France and Germany are reported to be in talks to try and come up with a striking E.U.-wide foreign policy or security initiative to regain the global momentum. But Chris Bickerton, a lecturer at Cambridge University and author of The European Union: A Citizen’s Guide, is sceptical. “It’s difficult to see what they would suggest which would in some way be an appropriate response to the UK vote,” he tells TIME.
For Bickerton and Techau, a more forceful response to reassure the world of the E.U.’s future political and economic stability would be bold steps to shore up the Eurozone by creating a more integrated political backstop for the single currency. In other words, greater integration between the 18 countries using the euro.
However, that is exactly the kind of move which could backfire with E.U. electorates looking to seize back control from Brussels. “What from the outside would seem to make Europe stronger could from the inside make it more fragile,” says Bickerton.

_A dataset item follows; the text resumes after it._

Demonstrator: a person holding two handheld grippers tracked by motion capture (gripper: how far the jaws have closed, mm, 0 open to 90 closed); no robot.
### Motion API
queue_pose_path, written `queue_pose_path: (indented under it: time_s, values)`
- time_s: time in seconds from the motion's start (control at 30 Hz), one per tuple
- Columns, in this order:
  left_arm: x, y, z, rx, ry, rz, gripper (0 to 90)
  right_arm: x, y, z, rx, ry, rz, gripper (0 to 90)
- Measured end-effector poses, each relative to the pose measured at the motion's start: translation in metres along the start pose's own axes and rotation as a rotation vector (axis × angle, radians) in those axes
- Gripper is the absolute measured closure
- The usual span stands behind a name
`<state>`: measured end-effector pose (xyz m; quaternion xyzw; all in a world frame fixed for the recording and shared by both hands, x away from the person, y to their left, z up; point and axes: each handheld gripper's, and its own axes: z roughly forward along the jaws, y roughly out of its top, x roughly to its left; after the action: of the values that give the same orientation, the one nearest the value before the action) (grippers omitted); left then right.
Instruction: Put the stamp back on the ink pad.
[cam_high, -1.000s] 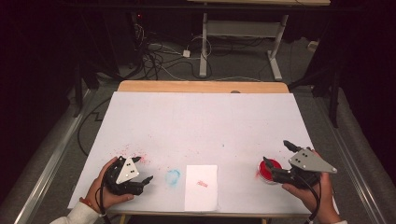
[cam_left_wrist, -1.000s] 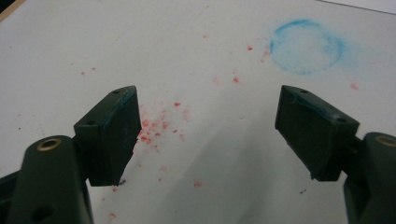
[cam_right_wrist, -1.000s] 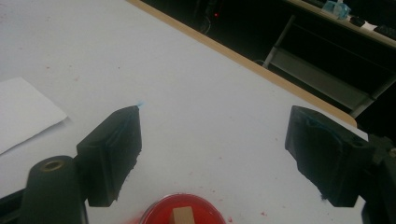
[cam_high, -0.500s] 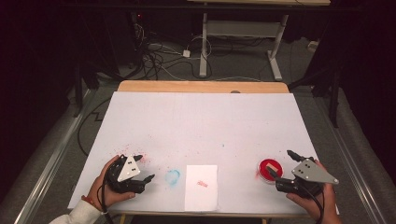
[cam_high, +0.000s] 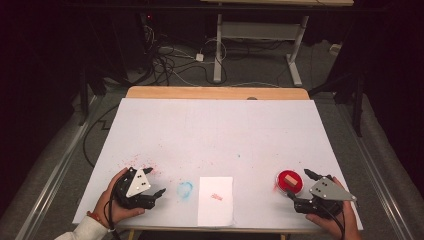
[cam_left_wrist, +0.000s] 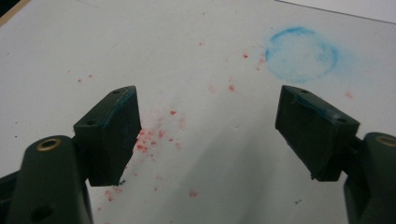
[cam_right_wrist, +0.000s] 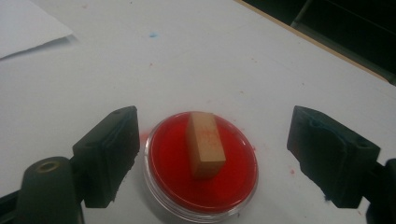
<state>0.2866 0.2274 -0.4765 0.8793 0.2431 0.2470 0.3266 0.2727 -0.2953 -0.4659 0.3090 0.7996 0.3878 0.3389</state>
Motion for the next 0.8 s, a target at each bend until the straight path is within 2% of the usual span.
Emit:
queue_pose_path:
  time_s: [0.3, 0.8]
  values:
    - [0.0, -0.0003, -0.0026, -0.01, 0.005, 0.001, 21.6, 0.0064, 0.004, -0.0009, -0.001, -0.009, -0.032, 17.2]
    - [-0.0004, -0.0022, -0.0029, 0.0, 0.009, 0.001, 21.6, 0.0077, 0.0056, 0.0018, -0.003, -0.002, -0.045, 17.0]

In the longer term, E.U. officials concede they need a new vision if they are the counter the growing popularity of fringe parties and eurosceptic outfits. And although recent polls suggest citizens in no other E.U. nation would actually vote to leave the bloc if there was a referendum right now, the post-war dream of a united Europe looks more distant by the day.
“The glue is even more brittle than before,” says Techau. “The sense of togetherness, the feeling that the project itself is valuable, this sense that ‘in the end we need to keep this in-tact’, I think that is already weakened and we will see it weakened further.”